Luijpen – Critério da verdade e certeza

LUIJPEN, Wilhelmus Antonius Maria. Introdução à fenomenologia existencial. Tr. Carlos Lopes de Mattos. São Paulo: EDUSP, 1973

A certeza inabalável do “penso logo existo” levou Descartes a investigar em que consiste precisamente a certeza, o que era de suma importância para a construção da “ciência admirável”, visto que esta deveria conter em todas as suas fases uma indiscutível verdade e certeza. O filósofo achara já uma proposição caracterizada pela verdade e certeza, i. é, o cogito, ergo sum.11* Procurando então o que dava à proposição o caráter indubitável, que lhe cabia inegavelmente, chegou à conclusão de que nada mais o assegurava da sua verdade senão o fato de afirmar clara e distintamente que para pensar se precisa ser. A “clareza” e “distinção” do pensamento revelavam-se, pois, a Descartes como o critério da verdade e certeza do que se pensa. Por isso, resolveu também na construção da “ciência admirável” só reconhecer verdade e certeza naquilo de que tivesse uma ideia “clara” e “distinta”.1

Segundo Descartes, a veracidade de Deus garante que são verdadeiras e reais as ideias claras e distintas. O critério da verdade é o conceito claro e distinto, mas esse critério necessita de uma garantia.2 O filósofo prova a existência de Deus, a fim de poder assegurar que nossas ideias claras e distintas vêm de Deus como Criador. Mas se nossas ideias claras e distintas procedem de Deus e somos obrigados por ele a afirmar que a “clareza” e “distinção” das ideias são um critério da verdade e realidade, Deus simplesmente nos enganaria se assim não fosse. Ora, seria contra a veracidade divina que ele nos enganasse.
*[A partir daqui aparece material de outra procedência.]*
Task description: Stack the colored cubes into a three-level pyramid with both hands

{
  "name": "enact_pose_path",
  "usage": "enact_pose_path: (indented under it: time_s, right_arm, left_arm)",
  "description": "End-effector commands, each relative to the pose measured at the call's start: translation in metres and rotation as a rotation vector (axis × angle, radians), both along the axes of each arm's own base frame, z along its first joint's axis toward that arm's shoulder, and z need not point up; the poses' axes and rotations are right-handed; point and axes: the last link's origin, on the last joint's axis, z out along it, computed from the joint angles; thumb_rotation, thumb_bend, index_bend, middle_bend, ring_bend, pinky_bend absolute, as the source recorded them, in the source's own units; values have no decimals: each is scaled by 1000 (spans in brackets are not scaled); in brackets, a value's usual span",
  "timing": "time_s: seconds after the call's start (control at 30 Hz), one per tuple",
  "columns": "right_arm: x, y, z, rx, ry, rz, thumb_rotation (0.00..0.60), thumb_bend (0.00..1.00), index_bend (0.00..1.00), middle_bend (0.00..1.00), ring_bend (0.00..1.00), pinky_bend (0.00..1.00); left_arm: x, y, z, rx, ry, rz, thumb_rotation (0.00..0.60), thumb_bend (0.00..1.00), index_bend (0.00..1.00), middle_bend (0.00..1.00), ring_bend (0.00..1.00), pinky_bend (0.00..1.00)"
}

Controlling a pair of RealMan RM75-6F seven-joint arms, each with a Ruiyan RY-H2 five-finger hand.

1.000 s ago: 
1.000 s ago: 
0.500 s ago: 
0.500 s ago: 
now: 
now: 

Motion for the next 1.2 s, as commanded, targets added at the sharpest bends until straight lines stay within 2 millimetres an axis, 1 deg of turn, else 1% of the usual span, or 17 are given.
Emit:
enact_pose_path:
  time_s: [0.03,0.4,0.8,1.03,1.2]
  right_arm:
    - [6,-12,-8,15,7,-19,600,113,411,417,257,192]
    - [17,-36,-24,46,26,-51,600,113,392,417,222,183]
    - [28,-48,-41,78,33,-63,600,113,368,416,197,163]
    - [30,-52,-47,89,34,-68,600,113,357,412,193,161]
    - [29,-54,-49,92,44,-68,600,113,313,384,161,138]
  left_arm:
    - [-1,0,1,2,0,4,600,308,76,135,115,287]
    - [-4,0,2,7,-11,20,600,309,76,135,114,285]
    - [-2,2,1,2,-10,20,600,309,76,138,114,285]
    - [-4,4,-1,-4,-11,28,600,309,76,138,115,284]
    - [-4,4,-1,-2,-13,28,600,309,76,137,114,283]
Logo, Deus é a garantia da verdade e realidade do que se pensa clara e distintamente.3 Assim sendo, urge apenas estabelecer quais são as ideias “claras” e “distintas”.


  1. “Julguei poder tomar por regra geral que as coisas concebidas por nós bem clara e distintamente são sempre verdadeiras”. Discours, p. 33. 

  2. “Até aquilo que há pouco tomei por uma regra, a saber, que as coisas concebidas muito clara e distintamente são sempre verdadeiras, não está garantido senão porque Deus é ou existe, e porque ele é um ser perfeito, e porque tudo o que está em nós provém dele”. Discours, p. 38. 

  3. “Mas se não soubéssemos que tudo quanto há em nós de real e de verdadeiro provém de um ser perfeito e infinito, nesse caso, por mais claras e distintas que fossem nossas ideias, não teríamos razão alguma que nos garantisse terem a perfeição de ser verdadeiras”. Discours, p. 39.